INSTRUCTIONS TO FOLLOW -
Among the entries below, please repeat exactly and only the lines from the line containing "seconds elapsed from" to the line containing "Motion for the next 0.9", both lines included.

DATA PROVIDED -

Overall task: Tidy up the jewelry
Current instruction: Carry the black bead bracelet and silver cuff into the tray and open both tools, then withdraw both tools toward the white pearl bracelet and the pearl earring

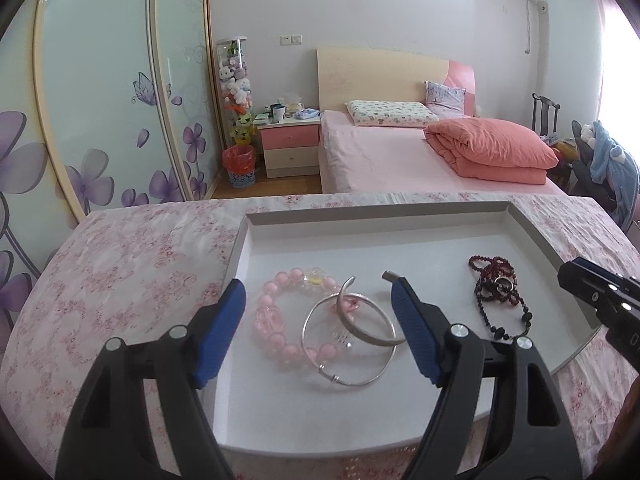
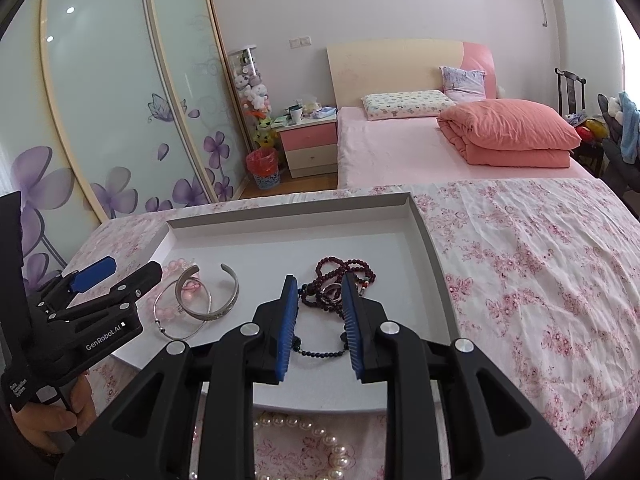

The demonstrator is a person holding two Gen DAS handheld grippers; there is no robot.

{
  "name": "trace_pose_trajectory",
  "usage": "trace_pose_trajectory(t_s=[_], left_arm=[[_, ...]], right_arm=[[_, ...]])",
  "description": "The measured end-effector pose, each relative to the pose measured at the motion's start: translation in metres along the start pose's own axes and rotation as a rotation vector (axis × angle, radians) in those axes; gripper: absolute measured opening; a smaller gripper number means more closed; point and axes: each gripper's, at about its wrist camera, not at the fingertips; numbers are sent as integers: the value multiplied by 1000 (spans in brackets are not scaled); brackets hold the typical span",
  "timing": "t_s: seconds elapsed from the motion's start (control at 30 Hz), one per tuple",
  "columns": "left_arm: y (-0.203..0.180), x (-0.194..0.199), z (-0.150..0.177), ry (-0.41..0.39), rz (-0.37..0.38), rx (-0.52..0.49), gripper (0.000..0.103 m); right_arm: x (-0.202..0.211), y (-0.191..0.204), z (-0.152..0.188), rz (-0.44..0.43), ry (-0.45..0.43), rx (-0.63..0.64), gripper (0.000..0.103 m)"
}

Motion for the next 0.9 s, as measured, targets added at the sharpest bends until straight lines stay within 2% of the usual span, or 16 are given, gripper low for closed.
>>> trace_pose_trajectory(t_s=[0.23, 0.3, 0.37, 0.5, 0.7, 0.9], left_arm=[[13, 17, 17, 5, -16, 0, 74], [20, 26, 23, 9, -17, 2, 74], [25, 35, 29, 12, -17, 3, 74], [40, 56, 43, 18, -18, -1, 78], [63, 77, 68, 58, -14, -11, 80], [71, 79, 81, 118, 5, 9, 80]], right_arm=[[14, 5, 15, -5, 26, 13, 24], [18, 5, 20, -4, 39, 16, 27], [25, 5, 29, -2, 55, 18, 34], [31, 2, 48, 8, 108, 27, 34], [26, -2, 70, 24, 193, 27, 34], [16, 3, 71, 47, 218, 36, 34]])
Point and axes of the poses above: each gripper's, at about its wrist camera, not at the fingertips, and x roughly against the way its jaws point, y to its left, z to its underside, and after that the axes turned 5 degrees about x, right-handed
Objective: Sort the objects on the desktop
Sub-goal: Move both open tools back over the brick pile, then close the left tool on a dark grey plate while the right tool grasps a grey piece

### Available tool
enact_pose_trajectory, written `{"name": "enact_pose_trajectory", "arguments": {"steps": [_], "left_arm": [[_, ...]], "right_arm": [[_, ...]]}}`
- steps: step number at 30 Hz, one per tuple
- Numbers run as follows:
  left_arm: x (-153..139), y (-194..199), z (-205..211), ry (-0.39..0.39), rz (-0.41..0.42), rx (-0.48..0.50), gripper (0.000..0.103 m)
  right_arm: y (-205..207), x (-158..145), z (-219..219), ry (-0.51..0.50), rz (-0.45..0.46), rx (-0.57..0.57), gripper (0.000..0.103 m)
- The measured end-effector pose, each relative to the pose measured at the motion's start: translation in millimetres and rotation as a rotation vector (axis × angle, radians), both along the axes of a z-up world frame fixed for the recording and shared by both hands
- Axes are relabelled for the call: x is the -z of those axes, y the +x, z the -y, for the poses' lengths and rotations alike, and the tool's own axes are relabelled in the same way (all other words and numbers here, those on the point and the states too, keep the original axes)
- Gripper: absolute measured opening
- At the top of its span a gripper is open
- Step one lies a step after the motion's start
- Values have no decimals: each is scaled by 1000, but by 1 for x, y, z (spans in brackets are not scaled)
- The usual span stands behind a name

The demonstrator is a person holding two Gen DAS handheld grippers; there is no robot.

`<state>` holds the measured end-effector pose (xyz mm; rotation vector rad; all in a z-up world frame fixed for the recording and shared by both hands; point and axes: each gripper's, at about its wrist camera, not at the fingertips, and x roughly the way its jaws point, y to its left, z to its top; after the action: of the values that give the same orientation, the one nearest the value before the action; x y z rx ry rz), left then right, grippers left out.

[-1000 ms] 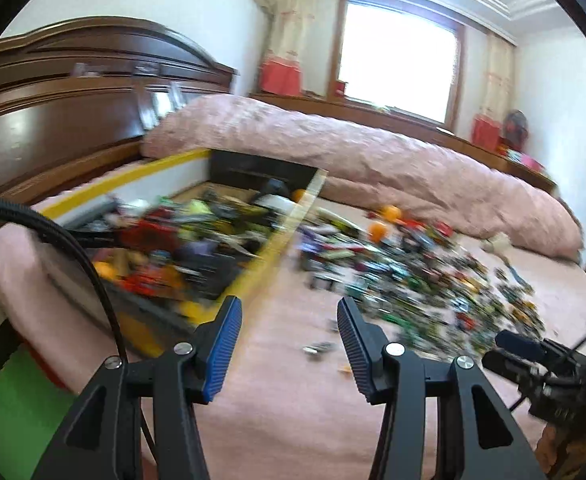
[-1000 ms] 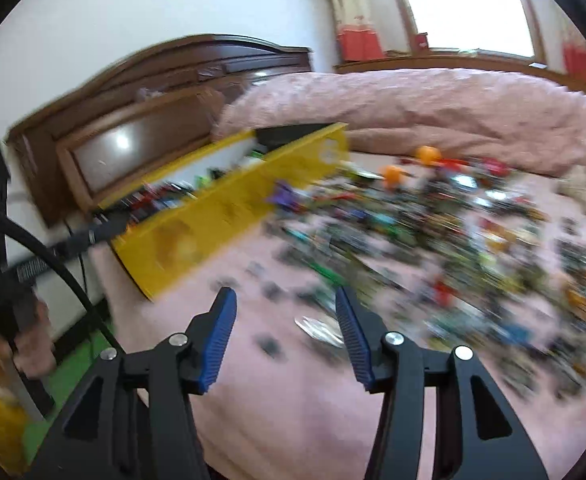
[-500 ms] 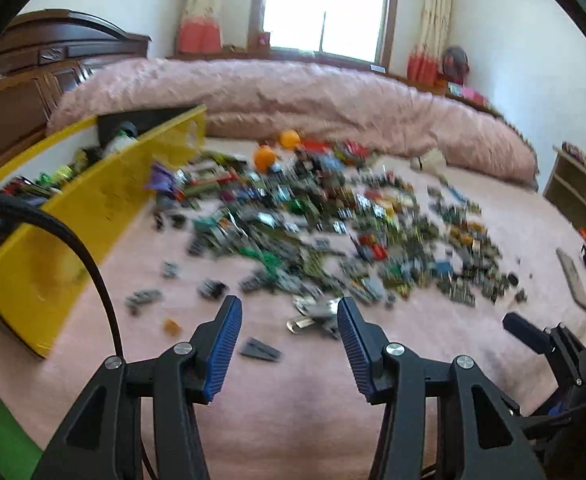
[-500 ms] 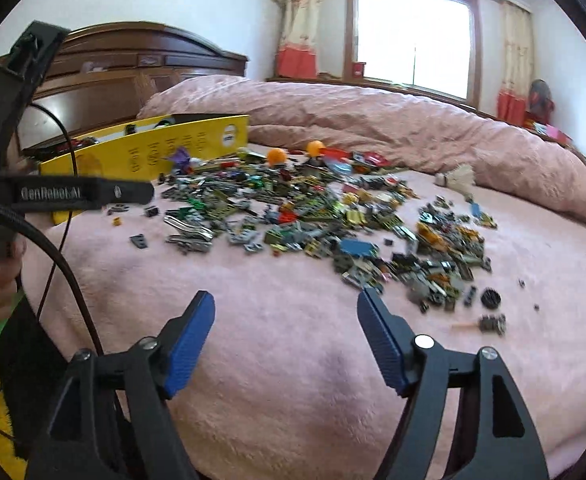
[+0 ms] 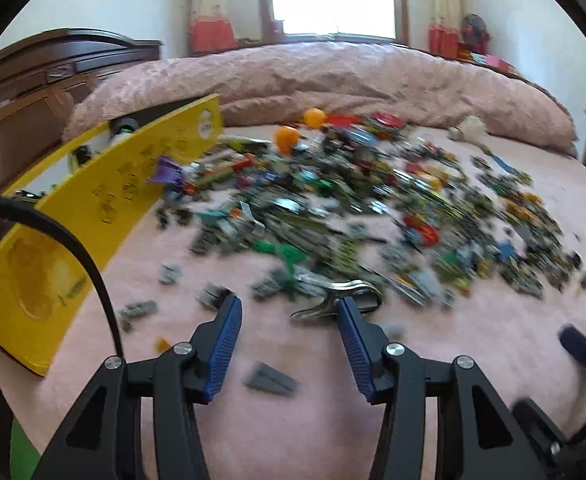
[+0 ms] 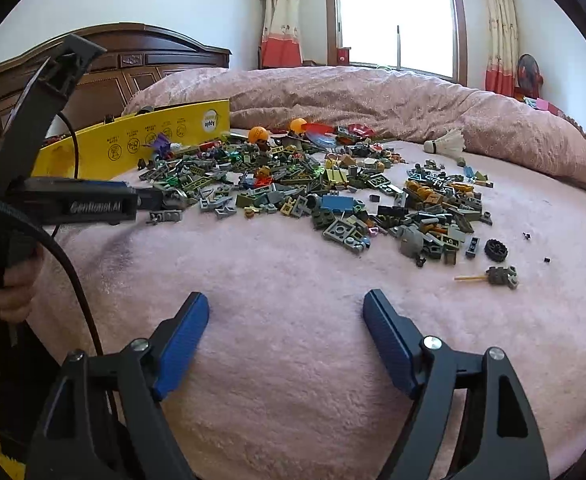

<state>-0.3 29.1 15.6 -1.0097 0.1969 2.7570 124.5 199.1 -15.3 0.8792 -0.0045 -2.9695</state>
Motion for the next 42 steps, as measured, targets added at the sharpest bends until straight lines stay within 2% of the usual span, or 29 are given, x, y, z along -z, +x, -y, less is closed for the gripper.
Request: {"name": "enact_pose_trajectory", "arguments": {"steps": [4,7,12,14,18,22,31,32,34,42], "left_arm": [[-6,-13,22,61,30,-65,51],[-8,-6,36,111,49,-56,51],[3,23,35,-5,33,54,51],[10,32,31,-25,17,91,51],[15,37,26,-29,14,118,51],[13,37,27,17,13,140,51],[18,32,23,16,-13,150,51],[18,32,23,18,-13,149,50],[18,33,21,-1,-20,136,27],[18,39,20,-11,-32,133,28]], "right_arm": [[0,1,-1,-3,-6,0,83],[-1,2,-1,-4,-8,0,84],[0,4,-1,-9,-15,4,85],[-1,4,1,-4,-17,6,87],[-1,5,3,9,-23,13,88],[-1,6,3,11,-29,16,89],[-1,8,3,11,-42,28,95],[-2,8,3,10,-44,30,96],[-3,8,2,9,-46,34,97],[-3,8,1,9,-58,45,100]]}}
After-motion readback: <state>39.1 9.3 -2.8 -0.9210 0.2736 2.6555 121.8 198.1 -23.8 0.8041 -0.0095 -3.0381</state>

FINISHED TASK -
  "timing": "t_s: seconds elapsed from the motion's start (control at 30 Hz), one per tuple",
  "columns": "left_arm: y (-0.203..0.180), x (-0.194..0.199), z (-0.150..0.177), ry (-0.41..0.39), rz (-0.37..0.38), rx (-0.52..0.49), gripper (0.000..0.103 m); right_arm: x (-0.202..0.211), y (-0.191..0.204), z (-0.152..0.188), rz (-0.44..0.43), ry (-0.45..0.43), rx (-0.63..0.64), gripper (0.000..0.103 m)"
}

Motion for the next 0.9 s, as measured, targets added at the sharpest bends until straight lines stay within 2% of the usual span, or 16 are given, gripper low for closed.

The full answer has now been given.